Repenser la cadence de la réalisation des programmes de développement

Partager

En présence de tous les partenaires incontournables : membres des directions de l’exécutif de la wilaya, des chefs de daïra, de élus (maires, sénateurs…) et des entreprises de réalisation en passant par les bureaux d’études… La rencontre a été l’occasion pour le premier responsable de la wilaya de faire le point sur le développement et sa relance et les contraintes auxquelles il est confronté en particulier le non démarrage de pas moins de 180 projets de développement dans différents secteurs. Constatant que le citoyen est le premier à être pénalisé par le retard de la concrétisation de ces projets, le wali a réagi par l’organisation de cette rencontre, lors de laquelle il n’a pas caressé dans le sens du poil l’ensemble des partenaires en posant un certain nombre de questions à l’image du phénomène de l’infructuosité qui frappe les avis d’appel d’offres, (alors que la wilaya dispose, au minimum, de 600 entreprises consistantes), le départ de certaines d’entre elles pour aller s’installer au niveau de wilaya limitrophes…

Il n’est pas allé par quatre chemins pour révéler le non lancement de 155 projet (en PCD) au niveau de 35 communes sur les 45 où les 173 de type PSD qui touchent en particulier l’habitat (2 500-Logement) l’éducation (9 lycées, 11 CEM…)

Cela est inconcevable, rétorque-t-il qu’au moment où des crédits de paiements sont disponibles de l’ordre de 25 milliards DA pour la réalisation aussi bien du programme national que de celui des Hauts-Plateaux. Malheureusement seuls 3 milliards DA ont été consommés, ce qui représente 14%… du montant global des CP. Bouira est ainsi loin de la moyenne nationale, elle culmine à 33%. Ces données donnent à méditer sur les efforts à déployer dans le futur, d’autant plus que la wilaya dispose d’atouts majeurs pour réaliser ces objectifs dans des proportions satisfaisantes. Le mal a été justement minutieusement diagnostiqué par l’analyse de tous les volets inhérents au développement. Le ton est donné pour sermonner l’administration et son environnement lesquels désormais sont tenus de mettre en place toutes les conditions de travail pour leurs partenaires (entreprises et BET) et lever toutes les contraintes susceptibles de bloquer les projets. Les blocages pour des détails techniques ne sont plus tolérés, les gestionnaires doivent se mettre au diapason de l’objectif sinon de la vision du développement que visent les pouvoirs publics dans tous les secteurs, “ à chacun des gestionnaires de prendre et assumer ses responsabilités à tous les niveaux” insiste le wali sur cette question. Quant aux entreprises et aux BET, leurs droits seront préservés, ce qui fait que les procédures des paiements des situations se feront désormais mensuellement et dans les délais, à charge pour ces derniers s’assumer leurs obligations par le respect des délais et la présentation d’une meilleure qualité des réalisations.
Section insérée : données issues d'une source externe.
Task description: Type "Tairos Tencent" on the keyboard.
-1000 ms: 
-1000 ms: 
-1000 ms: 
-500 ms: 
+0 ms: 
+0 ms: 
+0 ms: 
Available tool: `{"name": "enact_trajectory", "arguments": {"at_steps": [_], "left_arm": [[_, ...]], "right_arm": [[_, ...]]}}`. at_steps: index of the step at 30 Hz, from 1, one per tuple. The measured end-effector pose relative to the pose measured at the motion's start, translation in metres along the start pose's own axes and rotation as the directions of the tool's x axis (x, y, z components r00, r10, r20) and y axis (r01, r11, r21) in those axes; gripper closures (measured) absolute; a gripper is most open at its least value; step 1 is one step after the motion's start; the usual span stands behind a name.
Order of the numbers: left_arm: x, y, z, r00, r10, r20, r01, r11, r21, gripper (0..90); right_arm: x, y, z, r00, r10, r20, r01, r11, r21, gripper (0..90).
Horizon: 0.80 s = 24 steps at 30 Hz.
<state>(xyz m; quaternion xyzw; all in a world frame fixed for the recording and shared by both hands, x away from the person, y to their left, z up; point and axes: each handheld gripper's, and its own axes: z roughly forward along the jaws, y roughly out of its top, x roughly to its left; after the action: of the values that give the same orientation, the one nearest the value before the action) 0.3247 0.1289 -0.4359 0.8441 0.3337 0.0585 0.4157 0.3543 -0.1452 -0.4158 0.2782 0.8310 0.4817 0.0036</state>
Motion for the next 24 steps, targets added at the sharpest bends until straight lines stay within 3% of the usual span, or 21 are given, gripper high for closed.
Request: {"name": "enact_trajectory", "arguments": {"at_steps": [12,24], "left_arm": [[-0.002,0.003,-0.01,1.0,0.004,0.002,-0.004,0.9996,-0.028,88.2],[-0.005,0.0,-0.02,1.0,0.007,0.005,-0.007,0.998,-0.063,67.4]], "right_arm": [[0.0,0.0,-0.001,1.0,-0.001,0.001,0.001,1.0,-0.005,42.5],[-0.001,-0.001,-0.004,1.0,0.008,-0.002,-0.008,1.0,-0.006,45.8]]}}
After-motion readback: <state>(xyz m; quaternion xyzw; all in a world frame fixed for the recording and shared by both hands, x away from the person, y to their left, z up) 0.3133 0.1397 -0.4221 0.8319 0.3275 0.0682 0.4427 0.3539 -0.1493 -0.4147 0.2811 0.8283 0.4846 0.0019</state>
Continuant dans le même raisonnement, il a fait état du volet de la qualification au sujet duquel le wali a informé l’assistance de la bonification des entreprises en matière d’annotation du moins celles qui activent dans des conditions exceptionnelles et leur disponibilité à travailler pour le compte de la wilaya sans contraintes, une sorte d’encouragement pour ces dernières… sans omettre d’exhorter ces derniers à faire appel en matière de main d’œuvre aux diplômés des centres de formation professionnels formés dans tous ces secteurs d’activités. Le wali a eu ensuite à écouter l’ensemble des responsables et les engagements pris pour lancer tous les projets en instance d’ici la fin de l’année en cours. Le défi est grand au regard des retards constatés au niveau de tous les secteurs, ainsi que celui de l’habitat par le biais de l’OPGI accuse un déficit de 1 500 unités, l’Agence foncière de quelque 500 logements (tous programmes confondus), la DELP de 73 opérations avec un APD de 2 milliards DA. Le DAL (25 opérations) la santé (9 opérations AP 2,3 milliards de DA), DJS (10 projets AP/508 milliards de DA) et enfin, et pas des moindres la DUC avec ses sites au nombre de 236 pour amélioration urbaine avec une AP de 400 milliards de centimes… la liste touche approximativement tous les secteurs…

Le débat a suivi avec des interventions des BET, de chefs d’entreprise et des maires afin de dévoiler les restes à réaliser tout en pensant à trouver des solutions par la levée des contraintes qui entravent la concrétisation des vastes programmes de développement et tout en projetant de multiplier ce genre de rencontres bénéfiques à plus d’un titre pour tous les présents.